● EXERCISE: Scan the data below for lines holding the word "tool", and copy each line found.

● MATERIAL PROVIDED:
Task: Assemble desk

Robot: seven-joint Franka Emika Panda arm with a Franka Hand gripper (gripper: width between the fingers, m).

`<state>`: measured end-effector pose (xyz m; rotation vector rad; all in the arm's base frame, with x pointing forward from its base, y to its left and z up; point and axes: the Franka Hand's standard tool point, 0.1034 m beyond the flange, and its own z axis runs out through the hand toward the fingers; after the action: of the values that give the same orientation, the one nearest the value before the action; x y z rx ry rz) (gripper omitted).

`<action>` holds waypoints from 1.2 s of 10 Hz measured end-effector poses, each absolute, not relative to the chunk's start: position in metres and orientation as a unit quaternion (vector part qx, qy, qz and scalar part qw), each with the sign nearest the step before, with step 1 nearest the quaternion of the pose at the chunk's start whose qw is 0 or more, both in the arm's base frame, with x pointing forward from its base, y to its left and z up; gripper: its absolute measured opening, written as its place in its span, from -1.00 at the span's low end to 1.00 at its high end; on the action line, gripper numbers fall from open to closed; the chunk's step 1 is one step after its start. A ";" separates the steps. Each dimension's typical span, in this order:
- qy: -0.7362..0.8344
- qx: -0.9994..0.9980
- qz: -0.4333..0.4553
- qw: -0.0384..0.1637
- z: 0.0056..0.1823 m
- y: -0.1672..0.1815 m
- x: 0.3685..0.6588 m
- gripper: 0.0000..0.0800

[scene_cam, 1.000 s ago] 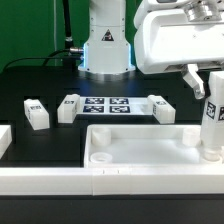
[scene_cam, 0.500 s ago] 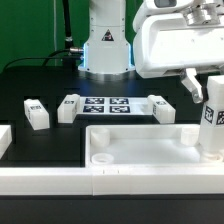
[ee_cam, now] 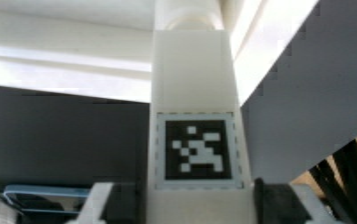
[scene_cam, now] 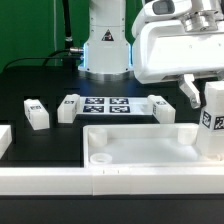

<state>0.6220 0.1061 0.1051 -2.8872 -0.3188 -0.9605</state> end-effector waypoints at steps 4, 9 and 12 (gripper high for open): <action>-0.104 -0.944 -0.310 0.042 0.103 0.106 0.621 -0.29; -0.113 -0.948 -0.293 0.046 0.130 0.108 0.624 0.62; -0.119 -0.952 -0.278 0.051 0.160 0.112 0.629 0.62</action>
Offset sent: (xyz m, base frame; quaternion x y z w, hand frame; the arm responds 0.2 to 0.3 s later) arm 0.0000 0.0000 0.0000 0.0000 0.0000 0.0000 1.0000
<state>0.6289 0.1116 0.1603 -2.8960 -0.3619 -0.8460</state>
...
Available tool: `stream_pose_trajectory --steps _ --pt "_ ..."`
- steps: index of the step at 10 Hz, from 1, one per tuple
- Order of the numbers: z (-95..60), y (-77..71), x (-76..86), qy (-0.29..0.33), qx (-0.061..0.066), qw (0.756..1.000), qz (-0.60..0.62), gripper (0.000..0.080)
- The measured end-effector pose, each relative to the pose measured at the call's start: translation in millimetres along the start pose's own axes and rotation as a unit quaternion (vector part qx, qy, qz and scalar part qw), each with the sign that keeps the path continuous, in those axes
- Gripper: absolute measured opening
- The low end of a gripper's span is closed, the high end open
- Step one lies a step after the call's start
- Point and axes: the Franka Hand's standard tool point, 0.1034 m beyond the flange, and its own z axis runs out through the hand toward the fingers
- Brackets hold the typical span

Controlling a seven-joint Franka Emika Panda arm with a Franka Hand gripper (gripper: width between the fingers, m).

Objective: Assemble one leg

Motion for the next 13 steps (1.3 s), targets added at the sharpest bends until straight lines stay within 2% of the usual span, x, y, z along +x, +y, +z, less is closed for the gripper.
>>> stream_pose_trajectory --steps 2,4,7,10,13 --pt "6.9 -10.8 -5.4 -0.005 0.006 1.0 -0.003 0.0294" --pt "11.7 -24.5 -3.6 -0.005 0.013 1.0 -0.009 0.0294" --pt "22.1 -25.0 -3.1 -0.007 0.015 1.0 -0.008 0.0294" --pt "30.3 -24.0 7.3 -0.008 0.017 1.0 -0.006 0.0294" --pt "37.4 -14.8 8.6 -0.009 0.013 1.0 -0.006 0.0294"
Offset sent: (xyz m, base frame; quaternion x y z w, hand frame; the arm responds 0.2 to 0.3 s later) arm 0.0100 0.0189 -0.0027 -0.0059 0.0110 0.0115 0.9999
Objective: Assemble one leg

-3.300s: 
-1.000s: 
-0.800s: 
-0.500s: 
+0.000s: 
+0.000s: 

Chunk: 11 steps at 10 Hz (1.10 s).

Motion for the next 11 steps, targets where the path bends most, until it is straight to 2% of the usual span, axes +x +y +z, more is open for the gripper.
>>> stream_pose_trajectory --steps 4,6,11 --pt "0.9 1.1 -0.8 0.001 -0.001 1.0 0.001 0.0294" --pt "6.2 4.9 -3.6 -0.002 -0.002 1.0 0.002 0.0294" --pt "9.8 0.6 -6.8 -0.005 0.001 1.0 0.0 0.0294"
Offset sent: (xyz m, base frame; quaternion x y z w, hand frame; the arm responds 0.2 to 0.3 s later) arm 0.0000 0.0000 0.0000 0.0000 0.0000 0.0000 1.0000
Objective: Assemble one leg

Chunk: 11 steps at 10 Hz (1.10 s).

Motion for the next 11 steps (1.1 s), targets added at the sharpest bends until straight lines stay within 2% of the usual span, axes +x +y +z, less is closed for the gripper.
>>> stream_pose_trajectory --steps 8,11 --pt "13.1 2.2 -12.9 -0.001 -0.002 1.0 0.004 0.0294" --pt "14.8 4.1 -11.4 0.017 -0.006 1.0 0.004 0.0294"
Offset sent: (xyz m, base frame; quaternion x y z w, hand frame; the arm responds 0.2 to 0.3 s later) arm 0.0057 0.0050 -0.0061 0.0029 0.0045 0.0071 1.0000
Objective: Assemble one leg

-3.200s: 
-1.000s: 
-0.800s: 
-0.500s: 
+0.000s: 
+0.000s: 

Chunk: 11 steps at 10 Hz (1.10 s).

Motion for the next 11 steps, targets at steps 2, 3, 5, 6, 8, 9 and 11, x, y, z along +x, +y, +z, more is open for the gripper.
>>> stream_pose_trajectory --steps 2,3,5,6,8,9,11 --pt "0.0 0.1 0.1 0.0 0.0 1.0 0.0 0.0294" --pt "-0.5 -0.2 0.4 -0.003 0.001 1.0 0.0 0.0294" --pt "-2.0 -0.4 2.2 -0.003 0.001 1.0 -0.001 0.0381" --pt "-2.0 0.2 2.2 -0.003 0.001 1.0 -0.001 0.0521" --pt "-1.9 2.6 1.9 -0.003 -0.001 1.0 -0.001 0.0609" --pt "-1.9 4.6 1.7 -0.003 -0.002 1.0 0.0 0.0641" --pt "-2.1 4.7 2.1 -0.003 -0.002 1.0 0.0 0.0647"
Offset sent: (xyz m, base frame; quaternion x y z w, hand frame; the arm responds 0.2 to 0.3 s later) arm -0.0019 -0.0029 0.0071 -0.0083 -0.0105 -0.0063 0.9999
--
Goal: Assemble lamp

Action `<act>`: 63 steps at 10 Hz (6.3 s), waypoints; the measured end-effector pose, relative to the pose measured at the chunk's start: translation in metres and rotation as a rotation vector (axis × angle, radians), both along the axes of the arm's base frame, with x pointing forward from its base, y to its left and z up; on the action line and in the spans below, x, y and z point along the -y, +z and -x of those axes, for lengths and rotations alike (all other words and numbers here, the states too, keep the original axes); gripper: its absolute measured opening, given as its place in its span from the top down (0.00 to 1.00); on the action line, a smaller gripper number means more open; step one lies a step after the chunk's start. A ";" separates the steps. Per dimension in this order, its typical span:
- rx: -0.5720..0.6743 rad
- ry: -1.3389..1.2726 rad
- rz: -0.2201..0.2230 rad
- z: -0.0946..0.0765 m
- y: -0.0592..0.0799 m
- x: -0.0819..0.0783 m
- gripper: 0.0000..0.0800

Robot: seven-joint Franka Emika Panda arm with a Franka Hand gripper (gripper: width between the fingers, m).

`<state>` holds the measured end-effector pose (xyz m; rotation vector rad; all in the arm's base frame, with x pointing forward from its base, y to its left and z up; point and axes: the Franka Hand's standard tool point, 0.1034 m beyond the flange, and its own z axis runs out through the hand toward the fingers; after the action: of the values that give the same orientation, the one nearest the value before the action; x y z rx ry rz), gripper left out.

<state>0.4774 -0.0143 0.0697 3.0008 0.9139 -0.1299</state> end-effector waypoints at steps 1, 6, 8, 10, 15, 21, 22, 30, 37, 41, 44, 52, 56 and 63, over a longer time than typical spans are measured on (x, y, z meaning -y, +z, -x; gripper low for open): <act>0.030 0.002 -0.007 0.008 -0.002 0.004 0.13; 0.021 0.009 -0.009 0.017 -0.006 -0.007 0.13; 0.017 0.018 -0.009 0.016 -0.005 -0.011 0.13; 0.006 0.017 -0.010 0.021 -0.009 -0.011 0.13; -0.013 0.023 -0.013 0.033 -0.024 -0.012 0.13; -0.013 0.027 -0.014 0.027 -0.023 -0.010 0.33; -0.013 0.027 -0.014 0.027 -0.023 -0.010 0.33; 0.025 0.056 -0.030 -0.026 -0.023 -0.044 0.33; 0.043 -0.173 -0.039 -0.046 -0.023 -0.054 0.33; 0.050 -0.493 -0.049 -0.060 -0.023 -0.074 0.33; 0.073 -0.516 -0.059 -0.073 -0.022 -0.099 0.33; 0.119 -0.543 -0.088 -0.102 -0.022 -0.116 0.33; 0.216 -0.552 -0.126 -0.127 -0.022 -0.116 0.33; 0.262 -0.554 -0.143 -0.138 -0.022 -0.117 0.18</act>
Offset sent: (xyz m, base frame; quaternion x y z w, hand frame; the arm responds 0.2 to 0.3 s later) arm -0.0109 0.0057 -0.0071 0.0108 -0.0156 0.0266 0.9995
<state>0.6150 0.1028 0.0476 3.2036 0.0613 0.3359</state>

● TASK RESPONSE:
`<state>`: measured end-effector pose (xyz m; rotation vector rad; all in the arm's base frame, with x pointing forward from its base, y to its left and z up; point and axes: the Franka Hand's standard tool point, 0.1034 m beyond the flange, and its own z axis runs out through the hand toward the fingers; after the action: of the values that give the same orientation, the one nearest the value before the action; x y z rx ry rz) (gripper omitted).
Available tool: `stream_pose_trajectory --steps _ --pt "_ ..."`
- Point and axes: the Franka Hand's standard tool point, 0.1034 m beyond the flange, and its own z axis runs out through the hand toward the fingers
`<state>` holds the measured end-effector pose (xyz m; rotation vector rad; all in the arm's base frame, with x pointing forward from its base, y to its left and z up; point and axes: the Franka Hand's standard tool point, 0.1034 m beyond the flange, and its own z axis runs out through the hand toward the fingers; after the action: of the values that give the same orientation, the one nearest the value before the action; x y z rx ry rz), gripper left out.

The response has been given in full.